Who is Amin Vahdat, Google's new AI infrastructure chief?
What's the story
Google has appointed Amin Vahdat as its new Chief Technologist for AI Infrastructure. The newly created position will report directly to CEO Sundar Pichai. The move underscores the importance of AI infrastructure in Google's future plans, especially considering the company's projected capital expenditures could reach $93 billion by the end of 2025.
Career highlights
Extensive experience and contributions to AI
Vahdat, a computer scientist with a PhD from UC Berkeley, has been instrumental in building Google's AI infrastructure over the past 15 years. Before joining Google in 2010, he was an associate professor at Duke University and later a professor at UC San Diego. He has published around 395 papers focusing on improving computer efficiency at scale.
Achievements
Role in Google's AI infrastructure
As VP and GM of ML, Systems, and Cloud AI at Google, Vahdat unveiled the company's seventh-generation TPU (Tensor Processing Unit) called Ironwood. The machine packs over 9,000 chips per pod delivering 42.5 exaflops of compute power, more than 24 times that of the world's top supercomputer at the time.

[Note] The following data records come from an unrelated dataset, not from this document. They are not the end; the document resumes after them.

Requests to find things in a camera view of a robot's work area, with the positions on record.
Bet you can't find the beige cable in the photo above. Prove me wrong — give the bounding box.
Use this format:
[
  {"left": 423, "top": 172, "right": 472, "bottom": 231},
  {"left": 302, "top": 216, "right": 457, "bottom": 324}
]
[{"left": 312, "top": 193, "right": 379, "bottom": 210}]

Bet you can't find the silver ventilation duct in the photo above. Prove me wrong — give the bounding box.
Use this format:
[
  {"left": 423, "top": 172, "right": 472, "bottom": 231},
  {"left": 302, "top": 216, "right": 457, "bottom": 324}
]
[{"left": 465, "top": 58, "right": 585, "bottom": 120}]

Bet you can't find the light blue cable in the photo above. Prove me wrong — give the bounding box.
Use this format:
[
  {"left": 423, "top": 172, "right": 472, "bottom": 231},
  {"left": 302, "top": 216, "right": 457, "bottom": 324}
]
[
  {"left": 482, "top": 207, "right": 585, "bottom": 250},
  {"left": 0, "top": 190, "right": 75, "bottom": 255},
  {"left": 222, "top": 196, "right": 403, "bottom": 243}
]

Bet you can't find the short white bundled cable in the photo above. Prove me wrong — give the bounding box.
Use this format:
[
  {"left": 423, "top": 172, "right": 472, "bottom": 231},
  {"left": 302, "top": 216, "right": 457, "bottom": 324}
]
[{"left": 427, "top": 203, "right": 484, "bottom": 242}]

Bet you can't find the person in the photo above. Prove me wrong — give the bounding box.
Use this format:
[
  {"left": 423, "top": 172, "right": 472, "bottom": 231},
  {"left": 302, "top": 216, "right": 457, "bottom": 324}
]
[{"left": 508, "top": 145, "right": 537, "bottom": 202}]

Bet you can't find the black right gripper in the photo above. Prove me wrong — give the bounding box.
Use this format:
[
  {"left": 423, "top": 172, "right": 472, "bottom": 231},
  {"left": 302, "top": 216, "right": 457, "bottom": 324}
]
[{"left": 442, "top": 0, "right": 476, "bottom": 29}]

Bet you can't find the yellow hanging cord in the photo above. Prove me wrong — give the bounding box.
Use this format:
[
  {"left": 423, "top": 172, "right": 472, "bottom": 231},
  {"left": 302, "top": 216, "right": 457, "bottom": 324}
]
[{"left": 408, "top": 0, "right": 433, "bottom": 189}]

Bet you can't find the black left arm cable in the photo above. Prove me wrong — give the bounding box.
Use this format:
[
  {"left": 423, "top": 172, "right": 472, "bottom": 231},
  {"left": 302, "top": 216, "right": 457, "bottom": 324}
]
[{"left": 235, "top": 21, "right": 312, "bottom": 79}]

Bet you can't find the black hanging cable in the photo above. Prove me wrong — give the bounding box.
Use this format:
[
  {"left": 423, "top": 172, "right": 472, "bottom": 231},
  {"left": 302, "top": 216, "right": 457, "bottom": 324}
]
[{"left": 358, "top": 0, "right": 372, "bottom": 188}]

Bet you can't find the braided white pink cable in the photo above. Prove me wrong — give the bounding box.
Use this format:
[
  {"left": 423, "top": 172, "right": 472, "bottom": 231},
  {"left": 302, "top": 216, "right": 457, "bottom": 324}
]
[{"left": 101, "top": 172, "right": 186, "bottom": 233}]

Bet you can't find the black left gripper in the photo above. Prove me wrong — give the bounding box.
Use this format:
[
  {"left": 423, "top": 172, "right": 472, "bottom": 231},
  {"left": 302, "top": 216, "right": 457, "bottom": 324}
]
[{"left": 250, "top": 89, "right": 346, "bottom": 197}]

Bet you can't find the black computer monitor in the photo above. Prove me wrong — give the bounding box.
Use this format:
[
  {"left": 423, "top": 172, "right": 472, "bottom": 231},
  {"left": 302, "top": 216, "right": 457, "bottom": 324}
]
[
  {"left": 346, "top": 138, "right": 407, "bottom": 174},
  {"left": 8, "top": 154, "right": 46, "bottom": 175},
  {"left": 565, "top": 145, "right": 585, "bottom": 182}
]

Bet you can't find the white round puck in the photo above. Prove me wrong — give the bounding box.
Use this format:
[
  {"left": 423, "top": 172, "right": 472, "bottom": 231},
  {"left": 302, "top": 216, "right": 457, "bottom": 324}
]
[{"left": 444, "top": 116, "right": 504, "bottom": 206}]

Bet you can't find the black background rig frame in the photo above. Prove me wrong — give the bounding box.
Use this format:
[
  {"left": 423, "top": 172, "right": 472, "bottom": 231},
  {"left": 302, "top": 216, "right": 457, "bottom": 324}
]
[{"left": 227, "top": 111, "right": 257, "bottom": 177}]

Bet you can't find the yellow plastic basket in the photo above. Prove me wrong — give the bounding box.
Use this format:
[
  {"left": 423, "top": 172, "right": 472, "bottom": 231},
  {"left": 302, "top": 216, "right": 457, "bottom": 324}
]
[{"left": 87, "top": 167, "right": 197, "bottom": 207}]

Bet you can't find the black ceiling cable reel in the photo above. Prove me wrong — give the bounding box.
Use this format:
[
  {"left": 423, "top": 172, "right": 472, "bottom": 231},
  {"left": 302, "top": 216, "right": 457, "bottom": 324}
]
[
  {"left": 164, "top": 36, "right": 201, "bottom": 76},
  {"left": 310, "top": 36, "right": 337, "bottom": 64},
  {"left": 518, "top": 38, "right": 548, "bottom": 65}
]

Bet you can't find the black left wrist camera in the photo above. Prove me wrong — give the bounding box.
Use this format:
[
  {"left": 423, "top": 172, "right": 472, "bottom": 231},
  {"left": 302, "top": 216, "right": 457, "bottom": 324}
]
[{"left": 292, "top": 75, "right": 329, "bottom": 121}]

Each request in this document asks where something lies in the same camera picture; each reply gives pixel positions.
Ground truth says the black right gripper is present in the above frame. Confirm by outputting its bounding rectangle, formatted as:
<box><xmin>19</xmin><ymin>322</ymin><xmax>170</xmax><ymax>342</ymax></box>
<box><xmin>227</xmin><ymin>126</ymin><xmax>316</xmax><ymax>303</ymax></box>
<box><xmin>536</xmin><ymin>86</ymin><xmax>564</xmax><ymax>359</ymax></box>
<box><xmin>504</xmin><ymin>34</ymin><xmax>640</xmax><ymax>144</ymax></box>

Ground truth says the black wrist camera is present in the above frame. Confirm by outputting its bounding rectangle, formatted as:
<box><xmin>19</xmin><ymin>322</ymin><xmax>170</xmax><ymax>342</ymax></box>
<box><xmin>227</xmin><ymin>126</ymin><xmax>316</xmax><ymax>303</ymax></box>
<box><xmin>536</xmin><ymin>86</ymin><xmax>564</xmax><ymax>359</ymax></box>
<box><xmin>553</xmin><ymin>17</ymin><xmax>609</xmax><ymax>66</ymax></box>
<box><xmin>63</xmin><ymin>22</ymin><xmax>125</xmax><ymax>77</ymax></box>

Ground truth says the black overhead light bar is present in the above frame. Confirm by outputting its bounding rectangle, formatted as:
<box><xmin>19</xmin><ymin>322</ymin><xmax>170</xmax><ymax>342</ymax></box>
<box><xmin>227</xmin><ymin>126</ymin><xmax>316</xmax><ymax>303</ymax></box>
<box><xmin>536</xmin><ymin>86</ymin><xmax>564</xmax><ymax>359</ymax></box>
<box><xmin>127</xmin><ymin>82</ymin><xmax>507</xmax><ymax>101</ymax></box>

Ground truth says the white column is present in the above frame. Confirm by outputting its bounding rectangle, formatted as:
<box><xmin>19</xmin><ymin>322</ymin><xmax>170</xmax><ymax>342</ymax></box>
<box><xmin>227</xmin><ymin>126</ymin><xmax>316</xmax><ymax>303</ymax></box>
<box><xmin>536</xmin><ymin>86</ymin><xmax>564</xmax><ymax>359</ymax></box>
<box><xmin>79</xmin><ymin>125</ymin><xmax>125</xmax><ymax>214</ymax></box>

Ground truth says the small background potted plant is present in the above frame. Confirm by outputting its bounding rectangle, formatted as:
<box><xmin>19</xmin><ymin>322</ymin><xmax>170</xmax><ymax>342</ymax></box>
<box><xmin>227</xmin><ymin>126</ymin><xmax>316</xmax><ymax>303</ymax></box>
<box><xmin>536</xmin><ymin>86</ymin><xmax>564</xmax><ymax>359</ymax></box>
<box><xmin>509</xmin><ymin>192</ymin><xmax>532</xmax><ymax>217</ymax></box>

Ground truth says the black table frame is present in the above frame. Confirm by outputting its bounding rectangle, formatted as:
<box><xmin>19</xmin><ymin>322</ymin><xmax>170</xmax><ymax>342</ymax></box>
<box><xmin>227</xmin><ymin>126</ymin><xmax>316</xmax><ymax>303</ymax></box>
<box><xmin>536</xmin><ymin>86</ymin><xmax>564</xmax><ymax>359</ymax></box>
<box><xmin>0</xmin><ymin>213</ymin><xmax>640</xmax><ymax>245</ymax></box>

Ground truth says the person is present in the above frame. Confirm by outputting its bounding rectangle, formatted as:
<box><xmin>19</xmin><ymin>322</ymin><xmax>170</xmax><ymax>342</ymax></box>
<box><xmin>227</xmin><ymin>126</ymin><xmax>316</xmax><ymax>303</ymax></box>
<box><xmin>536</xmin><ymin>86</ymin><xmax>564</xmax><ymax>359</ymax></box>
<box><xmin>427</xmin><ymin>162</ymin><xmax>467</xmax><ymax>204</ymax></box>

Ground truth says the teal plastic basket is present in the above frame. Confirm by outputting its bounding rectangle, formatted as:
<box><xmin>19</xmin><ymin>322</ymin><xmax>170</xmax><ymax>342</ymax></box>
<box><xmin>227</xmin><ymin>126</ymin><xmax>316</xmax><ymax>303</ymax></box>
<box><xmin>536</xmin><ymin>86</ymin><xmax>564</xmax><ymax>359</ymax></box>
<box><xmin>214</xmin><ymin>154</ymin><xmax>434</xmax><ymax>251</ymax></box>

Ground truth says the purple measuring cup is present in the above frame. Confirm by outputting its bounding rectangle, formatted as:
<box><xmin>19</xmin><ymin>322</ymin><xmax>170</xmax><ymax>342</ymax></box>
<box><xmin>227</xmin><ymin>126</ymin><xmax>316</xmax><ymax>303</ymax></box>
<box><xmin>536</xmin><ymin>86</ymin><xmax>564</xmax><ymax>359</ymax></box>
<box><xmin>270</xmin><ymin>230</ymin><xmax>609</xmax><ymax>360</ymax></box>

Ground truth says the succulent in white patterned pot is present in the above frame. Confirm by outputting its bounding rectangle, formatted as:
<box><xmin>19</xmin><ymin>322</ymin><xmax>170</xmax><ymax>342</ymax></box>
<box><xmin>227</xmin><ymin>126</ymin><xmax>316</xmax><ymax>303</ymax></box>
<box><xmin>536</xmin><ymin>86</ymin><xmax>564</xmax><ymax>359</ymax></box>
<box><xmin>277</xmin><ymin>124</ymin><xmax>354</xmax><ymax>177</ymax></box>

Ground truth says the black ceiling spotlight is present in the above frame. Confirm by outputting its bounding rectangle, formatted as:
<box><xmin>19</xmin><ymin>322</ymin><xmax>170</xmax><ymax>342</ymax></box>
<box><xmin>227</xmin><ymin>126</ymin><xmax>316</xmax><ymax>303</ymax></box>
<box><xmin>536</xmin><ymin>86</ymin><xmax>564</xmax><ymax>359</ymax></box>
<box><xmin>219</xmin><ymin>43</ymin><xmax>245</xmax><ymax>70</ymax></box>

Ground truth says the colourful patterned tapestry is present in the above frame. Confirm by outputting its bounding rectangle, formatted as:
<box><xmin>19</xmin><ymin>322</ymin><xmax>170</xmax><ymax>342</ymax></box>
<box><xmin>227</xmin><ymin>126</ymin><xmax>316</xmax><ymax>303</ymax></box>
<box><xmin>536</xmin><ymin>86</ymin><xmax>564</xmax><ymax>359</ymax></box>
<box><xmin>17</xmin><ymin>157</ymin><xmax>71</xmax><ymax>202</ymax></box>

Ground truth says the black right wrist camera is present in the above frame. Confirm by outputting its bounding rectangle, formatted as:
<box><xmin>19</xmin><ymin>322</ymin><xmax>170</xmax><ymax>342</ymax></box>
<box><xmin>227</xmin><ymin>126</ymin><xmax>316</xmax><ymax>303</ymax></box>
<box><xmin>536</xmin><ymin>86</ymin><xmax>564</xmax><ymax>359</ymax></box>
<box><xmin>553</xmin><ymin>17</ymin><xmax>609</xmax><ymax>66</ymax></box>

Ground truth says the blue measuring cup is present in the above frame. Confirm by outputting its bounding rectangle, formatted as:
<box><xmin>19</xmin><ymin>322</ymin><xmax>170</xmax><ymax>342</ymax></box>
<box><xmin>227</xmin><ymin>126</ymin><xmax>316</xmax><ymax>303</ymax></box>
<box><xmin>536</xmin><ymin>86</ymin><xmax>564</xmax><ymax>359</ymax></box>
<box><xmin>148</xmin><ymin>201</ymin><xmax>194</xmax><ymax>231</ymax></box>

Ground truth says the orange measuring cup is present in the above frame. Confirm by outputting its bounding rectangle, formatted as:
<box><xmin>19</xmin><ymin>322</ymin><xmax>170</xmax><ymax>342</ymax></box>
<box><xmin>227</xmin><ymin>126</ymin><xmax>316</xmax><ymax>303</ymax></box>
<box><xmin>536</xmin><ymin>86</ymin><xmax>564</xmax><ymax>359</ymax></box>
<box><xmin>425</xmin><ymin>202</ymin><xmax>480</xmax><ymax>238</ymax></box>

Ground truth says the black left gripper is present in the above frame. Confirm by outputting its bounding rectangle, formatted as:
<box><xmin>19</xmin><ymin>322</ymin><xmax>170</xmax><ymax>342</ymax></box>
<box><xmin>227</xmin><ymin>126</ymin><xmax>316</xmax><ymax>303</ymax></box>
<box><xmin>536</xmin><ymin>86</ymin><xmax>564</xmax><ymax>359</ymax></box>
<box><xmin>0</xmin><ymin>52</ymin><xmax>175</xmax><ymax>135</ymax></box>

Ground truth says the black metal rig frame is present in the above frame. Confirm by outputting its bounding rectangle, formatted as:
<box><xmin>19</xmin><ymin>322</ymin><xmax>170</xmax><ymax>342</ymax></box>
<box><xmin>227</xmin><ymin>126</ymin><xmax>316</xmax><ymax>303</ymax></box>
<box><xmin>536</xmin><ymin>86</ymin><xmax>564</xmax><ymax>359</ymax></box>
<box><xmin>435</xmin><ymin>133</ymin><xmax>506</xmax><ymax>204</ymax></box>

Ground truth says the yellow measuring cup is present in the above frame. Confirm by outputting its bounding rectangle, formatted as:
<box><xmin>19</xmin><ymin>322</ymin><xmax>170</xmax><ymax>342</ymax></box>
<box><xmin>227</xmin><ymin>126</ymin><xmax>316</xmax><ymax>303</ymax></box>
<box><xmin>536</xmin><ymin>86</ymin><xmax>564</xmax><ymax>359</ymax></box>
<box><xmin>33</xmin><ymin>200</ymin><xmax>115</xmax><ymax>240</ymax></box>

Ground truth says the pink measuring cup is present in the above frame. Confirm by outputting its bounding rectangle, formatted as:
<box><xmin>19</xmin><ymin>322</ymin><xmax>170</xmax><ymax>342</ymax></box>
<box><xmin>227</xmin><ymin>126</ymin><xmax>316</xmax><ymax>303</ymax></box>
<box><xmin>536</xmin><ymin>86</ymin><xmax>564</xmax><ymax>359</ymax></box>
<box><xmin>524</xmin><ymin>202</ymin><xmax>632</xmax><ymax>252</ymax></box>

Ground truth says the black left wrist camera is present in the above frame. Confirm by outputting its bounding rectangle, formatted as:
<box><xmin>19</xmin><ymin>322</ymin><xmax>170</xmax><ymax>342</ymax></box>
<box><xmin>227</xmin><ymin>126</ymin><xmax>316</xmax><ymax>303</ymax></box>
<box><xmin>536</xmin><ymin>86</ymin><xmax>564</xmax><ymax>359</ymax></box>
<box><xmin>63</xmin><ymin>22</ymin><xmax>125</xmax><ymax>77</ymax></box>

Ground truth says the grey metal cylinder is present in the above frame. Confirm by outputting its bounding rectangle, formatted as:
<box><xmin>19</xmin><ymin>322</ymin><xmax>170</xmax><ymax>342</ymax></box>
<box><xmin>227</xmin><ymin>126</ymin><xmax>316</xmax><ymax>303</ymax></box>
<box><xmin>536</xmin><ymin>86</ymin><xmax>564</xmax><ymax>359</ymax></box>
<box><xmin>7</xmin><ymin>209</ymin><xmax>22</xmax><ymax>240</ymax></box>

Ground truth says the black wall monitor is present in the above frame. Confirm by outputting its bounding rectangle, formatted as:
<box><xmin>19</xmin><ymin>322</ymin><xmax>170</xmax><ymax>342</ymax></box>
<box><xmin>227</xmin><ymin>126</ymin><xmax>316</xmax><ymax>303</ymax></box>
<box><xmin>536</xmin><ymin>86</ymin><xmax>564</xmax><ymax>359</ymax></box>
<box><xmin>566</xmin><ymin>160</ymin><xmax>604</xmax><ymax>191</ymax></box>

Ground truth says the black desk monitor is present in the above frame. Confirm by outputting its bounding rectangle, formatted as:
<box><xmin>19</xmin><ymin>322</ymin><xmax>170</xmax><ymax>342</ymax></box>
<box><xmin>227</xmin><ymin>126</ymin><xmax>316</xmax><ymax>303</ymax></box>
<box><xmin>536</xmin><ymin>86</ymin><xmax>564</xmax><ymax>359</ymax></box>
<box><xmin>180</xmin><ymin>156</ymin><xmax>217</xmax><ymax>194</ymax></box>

He also revealed that demand for AI compute has increased by a staggering factor of 100 million in just eight years.
Contributions
Vahdat's behind-the-scenes work at Google
Vahdat has been instrumental in Google's competitive edge over rivals like OpenAI. He has led the development of custom TPU chips for AI training and inference, and the Jupiter network, a super-fast internal network that allows all servers to communicate and transfer large amounts of data. The Jupiter network now scales to 13 petabits per second, enough bandwidth to theoretically support a video call for all 8 billion people on Earth simultaneously.
Software development
Involvement in Google's cluster management system
Vahdat has also been heavily involved in the development of Borg, Google's cluster management system that coordinates work happening across its data centers. He oversaw the development of Axion, Google's first custom Arm-based general-purpose CPUs for data centers. The company unveiled Axion last year and is still working on it.